Abstract. Water table depth and its dynamics on hillslopes are often poorly predicted despite they control both water transit time within the catchment and solute fluxes at the catchment outlet. This paper analyses how relaxing the assumption of lateral homogeneity of physical properties can improve simulations of water table depth and dynamics. Four different spatial models relating hydraulic conductivity to topography have been tested: a simple linear relationship, a linear relationship with two different topographic indexes, two Ks domains with a transitional area. The Hill-Vi model has been modified to test these hypotheses. The studied catchment (Kervidy-Naizin, Western France) is underlain by schist crystalline bedrock.
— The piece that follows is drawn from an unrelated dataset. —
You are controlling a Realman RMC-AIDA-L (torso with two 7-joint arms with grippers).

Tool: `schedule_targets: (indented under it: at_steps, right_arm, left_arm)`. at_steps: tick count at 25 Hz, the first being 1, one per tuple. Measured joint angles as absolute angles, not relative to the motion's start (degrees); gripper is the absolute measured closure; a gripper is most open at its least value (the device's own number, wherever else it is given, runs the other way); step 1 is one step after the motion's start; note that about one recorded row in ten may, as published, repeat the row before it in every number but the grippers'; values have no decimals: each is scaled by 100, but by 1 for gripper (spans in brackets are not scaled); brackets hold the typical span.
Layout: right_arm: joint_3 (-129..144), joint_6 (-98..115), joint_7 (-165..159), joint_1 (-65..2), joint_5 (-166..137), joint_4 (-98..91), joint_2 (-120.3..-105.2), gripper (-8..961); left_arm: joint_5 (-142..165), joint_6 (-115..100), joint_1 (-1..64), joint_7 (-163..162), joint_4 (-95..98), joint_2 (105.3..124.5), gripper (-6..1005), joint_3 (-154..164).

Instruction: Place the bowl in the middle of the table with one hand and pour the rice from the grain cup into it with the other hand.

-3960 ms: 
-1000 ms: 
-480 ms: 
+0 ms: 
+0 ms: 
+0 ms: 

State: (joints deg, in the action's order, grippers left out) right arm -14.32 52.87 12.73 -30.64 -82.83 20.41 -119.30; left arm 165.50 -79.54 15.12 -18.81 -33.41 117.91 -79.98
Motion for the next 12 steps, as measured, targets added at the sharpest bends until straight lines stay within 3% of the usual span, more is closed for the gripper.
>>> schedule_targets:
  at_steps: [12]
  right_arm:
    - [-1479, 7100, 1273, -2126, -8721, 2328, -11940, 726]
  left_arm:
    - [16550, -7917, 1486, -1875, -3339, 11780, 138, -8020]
A shallow and perennial groundwater highly reactive to rainfall events mainly develops in the weathered saprolite layer. The results indicate that (1) discharge and the water table in the riparian zone are similarly predicted by the four models, (2) distinguishing two Ks domains constitutes the best model and slightly improves prediction of the water table upslope, and (3) including spatial variations in the other parameters such as porosity or rate of hydraulic conductivity decrease with depth does not improve the results. These results underline the necessity of better investigations of upslope areas in hillslope hydrology.